To do:
Show all lines from the material that carry the word "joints".
--
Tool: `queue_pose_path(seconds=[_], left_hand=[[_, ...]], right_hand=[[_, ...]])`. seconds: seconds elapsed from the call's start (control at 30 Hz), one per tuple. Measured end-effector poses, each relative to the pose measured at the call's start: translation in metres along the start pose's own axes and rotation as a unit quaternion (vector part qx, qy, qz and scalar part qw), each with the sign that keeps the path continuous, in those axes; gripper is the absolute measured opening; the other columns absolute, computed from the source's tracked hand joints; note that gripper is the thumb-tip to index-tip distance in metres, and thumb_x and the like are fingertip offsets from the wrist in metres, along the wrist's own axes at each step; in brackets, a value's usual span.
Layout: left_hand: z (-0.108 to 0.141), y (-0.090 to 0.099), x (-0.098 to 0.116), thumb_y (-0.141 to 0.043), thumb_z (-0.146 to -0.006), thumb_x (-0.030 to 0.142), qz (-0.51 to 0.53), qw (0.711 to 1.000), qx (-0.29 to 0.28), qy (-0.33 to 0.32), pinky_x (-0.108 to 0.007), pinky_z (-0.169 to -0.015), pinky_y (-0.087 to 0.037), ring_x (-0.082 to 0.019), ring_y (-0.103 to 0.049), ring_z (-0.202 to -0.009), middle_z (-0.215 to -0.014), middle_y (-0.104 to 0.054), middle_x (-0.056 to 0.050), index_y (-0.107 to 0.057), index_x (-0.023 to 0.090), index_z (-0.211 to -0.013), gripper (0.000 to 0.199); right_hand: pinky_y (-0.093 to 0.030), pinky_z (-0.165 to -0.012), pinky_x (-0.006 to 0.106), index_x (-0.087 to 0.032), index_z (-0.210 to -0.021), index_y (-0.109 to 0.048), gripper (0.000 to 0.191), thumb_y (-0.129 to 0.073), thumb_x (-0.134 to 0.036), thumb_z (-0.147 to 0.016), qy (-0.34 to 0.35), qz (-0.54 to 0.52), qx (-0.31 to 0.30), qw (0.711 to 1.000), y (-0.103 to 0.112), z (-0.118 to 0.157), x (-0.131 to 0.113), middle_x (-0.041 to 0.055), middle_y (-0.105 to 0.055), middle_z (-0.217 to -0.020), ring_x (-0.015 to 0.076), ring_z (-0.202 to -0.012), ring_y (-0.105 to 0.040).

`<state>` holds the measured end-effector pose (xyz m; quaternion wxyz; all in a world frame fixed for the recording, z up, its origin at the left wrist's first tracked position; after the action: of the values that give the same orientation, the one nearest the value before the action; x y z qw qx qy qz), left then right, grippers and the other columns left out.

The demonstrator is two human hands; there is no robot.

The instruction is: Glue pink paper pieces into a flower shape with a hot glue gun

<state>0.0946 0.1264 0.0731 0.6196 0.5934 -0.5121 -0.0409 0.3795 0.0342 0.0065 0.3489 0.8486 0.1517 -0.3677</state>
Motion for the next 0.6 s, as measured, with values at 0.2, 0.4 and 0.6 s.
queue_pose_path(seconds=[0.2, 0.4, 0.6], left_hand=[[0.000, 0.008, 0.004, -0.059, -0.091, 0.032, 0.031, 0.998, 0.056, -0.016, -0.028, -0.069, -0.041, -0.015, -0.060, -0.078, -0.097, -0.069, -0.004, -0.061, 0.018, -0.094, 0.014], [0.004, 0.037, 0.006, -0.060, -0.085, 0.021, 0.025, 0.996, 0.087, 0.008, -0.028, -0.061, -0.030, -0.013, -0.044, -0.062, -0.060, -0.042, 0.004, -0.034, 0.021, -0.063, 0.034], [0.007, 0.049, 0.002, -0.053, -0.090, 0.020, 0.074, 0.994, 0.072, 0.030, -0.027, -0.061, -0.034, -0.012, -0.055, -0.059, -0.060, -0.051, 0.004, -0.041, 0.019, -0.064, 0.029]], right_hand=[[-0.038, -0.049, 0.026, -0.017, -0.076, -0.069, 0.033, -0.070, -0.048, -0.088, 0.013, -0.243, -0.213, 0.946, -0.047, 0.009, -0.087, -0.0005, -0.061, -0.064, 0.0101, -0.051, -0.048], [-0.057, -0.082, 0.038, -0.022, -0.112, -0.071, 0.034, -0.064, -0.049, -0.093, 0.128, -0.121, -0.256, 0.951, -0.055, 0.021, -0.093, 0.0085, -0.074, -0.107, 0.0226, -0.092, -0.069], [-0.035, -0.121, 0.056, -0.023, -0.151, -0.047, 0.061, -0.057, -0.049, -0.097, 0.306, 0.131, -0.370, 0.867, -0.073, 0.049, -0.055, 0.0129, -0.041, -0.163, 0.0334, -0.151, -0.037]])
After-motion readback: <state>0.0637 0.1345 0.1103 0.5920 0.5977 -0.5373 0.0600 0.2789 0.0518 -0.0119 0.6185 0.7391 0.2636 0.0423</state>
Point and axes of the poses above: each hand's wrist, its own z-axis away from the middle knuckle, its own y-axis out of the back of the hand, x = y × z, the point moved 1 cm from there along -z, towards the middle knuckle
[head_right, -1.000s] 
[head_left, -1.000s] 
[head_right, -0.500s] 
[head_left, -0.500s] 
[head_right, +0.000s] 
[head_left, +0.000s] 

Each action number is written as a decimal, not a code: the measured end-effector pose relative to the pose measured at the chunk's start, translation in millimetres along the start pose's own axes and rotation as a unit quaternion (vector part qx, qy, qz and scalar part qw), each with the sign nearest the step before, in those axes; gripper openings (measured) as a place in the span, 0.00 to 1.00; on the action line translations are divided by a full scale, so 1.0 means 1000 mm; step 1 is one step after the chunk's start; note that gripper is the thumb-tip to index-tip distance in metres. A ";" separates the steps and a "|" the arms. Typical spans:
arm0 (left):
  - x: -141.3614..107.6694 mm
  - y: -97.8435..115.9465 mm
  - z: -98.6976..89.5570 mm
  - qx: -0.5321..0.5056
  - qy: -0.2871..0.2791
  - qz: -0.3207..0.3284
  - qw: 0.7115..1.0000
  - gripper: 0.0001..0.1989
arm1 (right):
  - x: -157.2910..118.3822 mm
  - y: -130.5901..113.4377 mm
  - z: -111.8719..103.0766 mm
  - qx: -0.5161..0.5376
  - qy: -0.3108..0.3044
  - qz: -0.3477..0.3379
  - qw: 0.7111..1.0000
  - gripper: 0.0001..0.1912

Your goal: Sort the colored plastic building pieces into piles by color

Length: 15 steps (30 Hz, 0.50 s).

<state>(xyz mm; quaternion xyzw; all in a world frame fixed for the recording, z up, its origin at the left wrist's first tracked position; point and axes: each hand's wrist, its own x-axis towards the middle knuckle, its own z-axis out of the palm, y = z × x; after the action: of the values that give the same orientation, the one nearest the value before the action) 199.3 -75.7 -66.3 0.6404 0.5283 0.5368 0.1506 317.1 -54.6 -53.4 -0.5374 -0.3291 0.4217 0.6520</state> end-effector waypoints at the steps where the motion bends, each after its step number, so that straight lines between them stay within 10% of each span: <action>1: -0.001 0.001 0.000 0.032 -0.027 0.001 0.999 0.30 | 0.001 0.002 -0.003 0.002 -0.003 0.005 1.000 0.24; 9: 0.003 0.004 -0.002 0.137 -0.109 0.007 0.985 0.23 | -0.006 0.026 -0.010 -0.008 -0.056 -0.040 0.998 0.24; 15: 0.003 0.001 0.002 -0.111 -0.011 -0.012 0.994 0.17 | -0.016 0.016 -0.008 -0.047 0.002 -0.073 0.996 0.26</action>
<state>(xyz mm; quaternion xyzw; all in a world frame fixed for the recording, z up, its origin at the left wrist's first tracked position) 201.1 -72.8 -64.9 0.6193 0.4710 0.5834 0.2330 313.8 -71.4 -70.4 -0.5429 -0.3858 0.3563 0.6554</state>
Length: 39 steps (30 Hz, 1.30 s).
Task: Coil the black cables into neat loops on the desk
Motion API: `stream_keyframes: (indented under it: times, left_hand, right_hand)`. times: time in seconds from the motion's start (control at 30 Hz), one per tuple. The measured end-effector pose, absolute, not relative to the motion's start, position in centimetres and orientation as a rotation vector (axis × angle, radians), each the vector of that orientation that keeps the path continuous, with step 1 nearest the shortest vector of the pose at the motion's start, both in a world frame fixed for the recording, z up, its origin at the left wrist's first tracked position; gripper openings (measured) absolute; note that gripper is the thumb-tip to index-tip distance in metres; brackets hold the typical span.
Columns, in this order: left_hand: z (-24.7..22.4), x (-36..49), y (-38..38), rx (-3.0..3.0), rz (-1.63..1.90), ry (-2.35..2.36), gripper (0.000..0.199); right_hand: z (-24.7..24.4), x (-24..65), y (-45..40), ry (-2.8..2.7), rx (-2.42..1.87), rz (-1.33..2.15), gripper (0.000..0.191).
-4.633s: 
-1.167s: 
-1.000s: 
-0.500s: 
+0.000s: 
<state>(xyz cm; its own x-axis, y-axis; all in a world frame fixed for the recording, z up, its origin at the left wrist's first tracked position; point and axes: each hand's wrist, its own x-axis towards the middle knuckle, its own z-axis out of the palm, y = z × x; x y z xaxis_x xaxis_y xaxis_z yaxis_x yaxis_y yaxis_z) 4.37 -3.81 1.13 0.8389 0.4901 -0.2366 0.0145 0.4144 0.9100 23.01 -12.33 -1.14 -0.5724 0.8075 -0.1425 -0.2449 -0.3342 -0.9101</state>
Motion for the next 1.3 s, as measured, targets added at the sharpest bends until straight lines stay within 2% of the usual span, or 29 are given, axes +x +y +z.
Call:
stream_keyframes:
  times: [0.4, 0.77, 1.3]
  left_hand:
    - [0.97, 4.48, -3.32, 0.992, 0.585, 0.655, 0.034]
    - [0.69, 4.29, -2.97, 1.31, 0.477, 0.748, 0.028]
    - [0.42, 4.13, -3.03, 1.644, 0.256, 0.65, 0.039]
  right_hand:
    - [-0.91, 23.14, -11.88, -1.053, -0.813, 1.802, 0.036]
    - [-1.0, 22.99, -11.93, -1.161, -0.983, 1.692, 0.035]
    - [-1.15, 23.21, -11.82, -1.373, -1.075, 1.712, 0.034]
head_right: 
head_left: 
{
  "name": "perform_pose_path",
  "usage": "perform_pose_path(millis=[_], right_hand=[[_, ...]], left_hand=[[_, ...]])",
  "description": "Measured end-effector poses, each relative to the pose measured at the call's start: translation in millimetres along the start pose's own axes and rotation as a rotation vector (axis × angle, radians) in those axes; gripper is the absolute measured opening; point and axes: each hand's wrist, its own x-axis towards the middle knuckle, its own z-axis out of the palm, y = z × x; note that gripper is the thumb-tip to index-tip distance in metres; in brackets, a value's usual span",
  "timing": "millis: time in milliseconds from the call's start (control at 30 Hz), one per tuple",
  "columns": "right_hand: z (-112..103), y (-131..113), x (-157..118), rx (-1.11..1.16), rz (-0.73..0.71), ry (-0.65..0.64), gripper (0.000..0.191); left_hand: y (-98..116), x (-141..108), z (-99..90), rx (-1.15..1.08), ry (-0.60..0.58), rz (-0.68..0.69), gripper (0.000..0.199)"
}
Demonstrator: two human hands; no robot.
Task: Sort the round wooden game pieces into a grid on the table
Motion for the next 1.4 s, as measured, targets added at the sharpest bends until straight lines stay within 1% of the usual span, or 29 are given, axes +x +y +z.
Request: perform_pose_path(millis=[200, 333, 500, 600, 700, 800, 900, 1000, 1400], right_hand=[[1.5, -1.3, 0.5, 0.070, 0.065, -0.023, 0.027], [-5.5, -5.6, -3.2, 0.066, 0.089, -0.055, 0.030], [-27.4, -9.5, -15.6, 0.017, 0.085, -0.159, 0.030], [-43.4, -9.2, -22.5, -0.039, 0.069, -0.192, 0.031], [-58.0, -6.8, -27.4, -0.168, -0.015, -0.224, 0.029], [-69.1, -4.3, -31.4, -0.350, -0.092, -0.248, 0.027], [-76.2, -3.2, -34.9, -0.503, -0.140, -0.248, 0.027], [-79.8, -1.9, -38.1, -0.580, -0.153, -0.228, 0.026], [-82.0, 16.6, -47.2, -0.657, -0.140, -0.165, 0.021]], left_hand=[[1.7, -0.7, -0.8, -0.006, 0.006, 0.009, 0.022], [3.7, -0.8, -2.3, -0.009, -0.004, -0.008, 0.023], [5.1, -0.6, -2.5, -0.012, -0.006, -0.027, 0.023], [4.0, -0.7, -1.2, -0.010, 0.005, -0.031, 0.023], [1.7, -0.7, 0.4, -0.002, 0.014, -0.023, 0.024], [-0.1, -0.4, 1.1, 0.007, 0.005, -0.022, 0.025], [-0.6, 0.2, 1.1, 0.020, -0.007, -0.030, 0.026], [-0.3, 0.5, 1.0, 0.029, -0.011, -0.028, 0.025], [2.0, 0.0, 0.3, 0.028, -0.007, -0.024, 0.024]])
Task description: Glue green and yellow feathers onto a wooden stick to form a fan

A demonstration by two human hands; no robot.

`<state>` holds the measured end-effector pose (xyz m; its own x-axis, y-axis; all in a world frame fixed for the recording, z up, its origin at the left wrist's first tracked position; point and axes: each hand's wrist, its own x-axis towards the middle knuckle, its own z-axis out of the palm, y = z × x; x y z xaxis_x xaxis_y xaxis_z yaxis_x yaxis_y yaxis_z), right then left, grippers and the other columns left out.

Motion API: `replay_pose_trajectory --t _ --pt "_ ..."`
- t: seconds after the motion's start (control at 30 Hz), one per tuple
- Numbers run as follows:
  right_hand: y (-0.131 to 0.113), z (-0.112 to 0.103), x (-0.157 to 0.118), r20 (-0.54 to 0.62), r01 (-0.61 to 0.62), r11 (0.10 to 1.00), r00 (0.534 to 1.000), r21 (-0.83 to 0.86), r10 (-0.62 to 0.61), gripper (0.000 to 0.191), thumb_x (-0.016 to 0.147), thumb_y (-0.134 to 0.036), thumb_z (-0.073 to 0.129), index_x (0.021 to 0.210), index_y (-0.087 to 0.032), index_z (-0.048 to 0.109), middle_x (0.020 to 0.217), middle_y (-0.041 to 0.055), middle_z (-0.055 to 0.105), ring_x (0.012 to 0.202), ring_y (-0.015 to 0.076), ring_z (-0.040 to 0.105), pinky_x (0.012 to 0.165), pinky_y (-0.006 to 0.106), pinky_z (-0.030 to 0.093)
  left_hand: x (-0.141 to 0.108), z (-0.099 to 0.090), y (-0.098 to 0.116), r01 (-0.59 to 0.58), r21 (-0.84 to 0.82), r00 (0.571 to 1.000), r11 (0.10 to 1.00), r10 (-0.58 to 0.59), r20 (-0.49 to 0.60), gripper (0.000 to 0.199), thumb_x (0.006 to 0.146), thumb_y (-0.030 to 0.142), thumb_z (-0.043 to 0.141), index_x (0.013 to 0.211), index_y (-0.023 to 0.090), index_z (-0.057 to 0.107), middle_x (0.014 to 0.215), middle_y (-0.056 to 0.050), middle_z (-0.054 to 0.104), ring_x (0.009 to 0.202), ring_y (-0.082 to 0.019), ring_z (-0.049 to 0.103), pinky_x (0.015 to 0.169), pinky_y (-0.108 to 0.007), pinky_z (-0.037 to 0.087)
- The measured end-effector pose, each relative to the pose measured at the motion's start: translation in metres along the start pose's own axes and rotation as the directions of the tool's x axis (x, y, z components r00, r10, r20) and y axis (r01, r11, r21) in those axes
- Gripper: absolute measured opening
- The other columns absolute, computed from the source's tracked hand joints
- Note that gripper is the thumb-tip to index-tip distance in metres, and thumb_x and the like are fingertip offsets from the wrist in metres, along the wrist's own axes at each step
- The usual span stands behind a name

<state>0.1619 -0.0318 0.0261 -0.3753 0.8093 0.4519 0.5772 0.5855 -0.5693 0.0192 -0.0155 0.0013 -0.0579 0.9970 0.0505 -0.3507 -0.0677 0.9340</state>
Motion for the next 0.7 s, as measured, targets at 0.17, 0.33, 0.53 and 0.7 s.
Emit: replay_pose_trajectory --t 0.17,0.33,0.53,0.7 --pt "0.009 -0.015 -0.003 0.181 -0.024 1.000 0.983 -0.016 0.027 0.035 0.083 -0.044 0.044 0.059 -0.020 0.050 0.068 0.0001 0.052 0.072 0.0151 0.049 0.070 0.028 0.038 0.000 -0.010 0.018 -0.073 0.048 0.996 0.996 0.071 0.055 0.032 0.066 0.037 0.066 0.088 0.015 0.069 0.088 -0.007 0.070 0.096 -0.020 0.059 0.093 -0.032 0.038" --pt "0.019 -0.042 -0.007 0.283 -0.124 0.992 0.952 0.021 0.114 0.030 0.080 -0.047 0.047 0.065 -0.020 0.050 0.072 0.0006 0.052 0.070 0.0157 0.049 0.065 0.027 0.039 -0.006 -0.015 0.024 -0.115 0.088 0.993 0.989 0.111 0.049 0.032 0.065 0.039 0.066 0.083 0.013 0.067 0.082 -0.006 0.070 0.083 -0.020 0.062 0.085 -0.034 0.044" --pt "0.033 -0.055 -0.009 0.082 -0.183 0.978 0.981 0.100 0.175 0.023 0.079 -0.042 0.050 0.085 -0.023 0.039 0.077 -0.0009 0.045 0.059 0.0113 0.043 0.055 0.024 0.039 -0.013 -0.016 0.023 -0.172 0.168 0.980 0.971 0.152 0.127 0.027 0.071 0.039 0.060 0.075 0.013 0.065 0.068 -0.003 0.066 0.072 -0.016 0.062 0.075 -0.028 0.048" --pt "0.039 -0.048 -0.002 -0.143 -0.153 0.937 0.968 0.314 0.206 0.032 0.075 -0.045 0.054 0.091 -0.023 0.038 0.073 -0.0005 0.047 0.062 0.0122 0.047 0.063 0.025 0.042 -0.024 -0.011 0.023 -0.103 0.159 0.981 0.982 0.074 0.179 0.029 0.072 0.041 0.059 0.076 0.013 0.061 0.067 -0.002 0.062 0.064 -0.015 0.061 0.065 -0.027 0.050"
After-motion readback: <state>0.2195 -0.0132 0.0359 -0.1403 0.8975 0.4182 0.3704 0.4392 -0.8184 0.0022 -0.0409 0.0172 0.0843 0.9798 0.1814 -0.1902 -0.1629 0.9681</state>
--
Response to this exercise:
Tool: `queue_pose_path(seconds=[_], left_hand=[[_, ...]], right_hand=[[_, ...]])`. seconds: seconds elapsed from the call's start (control at 30 Hz), one per tuple. Measured end-effector poses, each relative to the pose measured at the call's start: translation in metres along the start pose's own axes and rotation as a unit quaternion (vector part qx, qy, qz and scalar part qw), each with the sign that keeps the path continuous, in those axes; gripper is the absolute measured opening; the other columns absolute, computed from the source's tracked hand joints; note that gripper is the thumb-tip to index-tip distance in metres, and thumb_x and the like are fingertip offsets from the wrist in metres, along the wrist's own axes at each step; in brackets, a value's usual span.
- The other columns absolute, computed from the source's tracked hand joints

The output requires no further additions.